Ms. Patsy Judd, Executive Director
Kentucky CATV Association
Box 414
Burkesville, Kentucky 42717

Opinion

Opinion By: Robert F. Stephens, Attorney General; By William S. Riley, Assistant Attorney General

In your recent letter to the Attorney General it is stated that a community antenna television system (CATV), pays annual franchise fees to a city and pays city ad valorem property taxes on the television system's property. They are also liable for occupational license tax enacted by the city under KRS 92.281 and Section 181 of the Kentucky Constitution. Approximately 34 cities in the Commonwealth levy occupational license taxes on the net profits of the television antenna system who also pay franchise fees to the cities for the privilege of operating within their boundaries.

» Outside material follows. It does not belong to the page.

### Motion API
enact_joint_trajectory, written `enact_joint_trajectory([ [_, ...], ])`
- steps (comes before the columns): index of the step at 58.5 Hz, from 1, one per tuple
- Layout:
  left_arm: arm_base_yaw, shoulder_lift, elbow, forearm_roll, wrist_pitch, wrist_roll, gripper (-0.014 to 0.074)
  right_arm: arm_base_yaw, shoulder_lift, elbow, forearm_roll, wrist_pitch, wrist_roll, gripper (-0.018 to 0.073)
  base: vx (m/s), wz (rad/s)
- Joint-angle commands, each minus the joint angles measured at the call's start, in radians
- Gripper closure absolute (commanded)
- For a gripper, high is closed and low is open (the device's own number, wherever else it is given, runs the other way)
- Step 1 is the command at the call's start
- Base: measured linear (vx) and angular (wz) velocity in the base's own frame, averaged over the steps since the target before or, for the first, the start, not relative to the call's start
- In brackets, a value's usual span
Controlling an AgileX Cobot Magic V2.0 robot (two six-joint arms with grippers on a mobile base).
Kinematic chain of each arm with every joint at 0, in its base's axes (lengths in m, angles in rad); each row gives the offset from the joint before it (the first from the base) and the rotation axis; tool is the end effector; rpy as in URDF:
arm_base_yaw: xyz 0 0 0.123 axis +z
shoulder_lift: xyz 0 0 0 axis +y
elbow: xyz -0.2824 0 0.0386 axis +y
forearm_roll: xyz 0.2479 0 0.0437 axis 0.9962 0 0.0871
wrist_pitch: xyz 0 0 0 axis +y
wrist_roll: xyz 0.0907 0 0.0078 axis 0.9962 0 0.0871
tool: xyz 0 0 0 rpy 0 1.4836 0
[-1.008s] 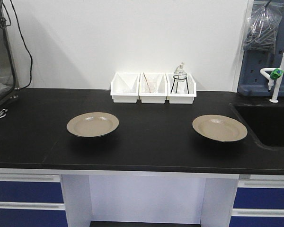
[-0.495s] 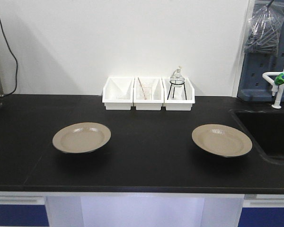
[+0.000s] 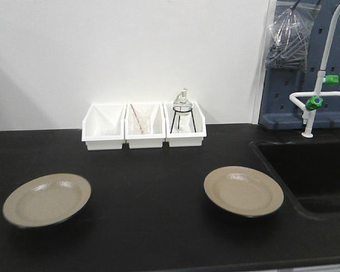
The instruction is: Arrange circular plates on left workspace
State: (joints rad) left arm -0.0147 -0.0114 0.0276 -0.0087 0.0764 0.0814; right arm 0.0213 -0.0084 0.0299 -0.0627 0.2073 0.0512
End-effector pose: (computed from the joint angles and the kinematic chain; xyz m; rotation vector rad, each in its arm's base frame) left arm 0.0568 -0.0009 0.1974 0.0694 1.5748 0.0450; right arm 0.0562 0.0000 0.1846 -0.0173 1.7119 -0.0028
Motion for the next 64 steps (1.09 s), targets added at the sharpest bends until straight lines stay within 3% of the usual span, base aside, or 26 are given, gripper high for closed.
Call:
enact_joint_trajectory([
  [1, -0.005, -0.005, 0.012, -0.008, -0.076, -0.007, 0.0600, -0.005, -0.016, 0.006, -0.011, -0.079, 0.000, 0.0567, 0.34, -0.11],
  [64, -0.005, -0.005, 0.012, -0.008, -0.076, -0.007, 0.0600, -0.005, -0.016, 0.006, -0.011, -0.079, 0.000, 0.0567, 0.27, 0.05],
])
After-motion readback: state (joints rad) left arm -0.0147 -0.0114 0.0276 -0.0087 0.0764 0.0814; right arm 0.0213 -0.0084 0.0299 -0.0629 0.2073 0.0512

Section 181 of the Kentucky Constitution provides that the General Assembly may by general laws, authorize cities and towns to provide for taxes for municipal purposes on personal property, tangible and intangible, based on income, licenses or franchises.

KRS 92.281 permits cities of all classes to levy and collect any and all taxes within Section 181 of the Kentucky Constitution. Subsection (3) of that statute states that a city cannot authorize any company paying an ad valorem and a franchise tax to pay a license tax.

The question is whether a community antenna television system which pays a franchise fee for the privilege of operating in a city and also pays ad valorem property taxes to the city is required to pay occupational license taxes on such system's net profits.

The television antenna systems in question are not assessed at the state level.

The cases of

City of Pikeville v. United Parcel Service, Inc., Ky. 417 S.W.2d 140 (1967) and

City of Covington v. Cincinnati, Newport and Covington Transportation Company, Ky., 515 S.W.2d 617 (1974) stand for the proposition that a city cannot levy license fees against companies which are paying ad valorem and franchise taxes assessed pursuant to Chapter 136. That chapter makes provisions for allocating and apportioning among local taxing units all assessments made by the Department of Revenue upon property including franchises subject to taxation by such local units.

It is pointed out in

Dickson v. Jefferson County Board of Education, 311 Ky. 781, 225 S.W.2d 672 (1949) that although the distinction between a fee and a tax is one that is not always observed with nicety in judicial decisions, any payment exacted by the state or its municipal subdivisions as a contribution toward the cost of maintaining governmental functions, where the special benefits derived from their performance is merged in the general benefit, is a tax. On the other hand, a fee is generally regarded as a charge for some particular service.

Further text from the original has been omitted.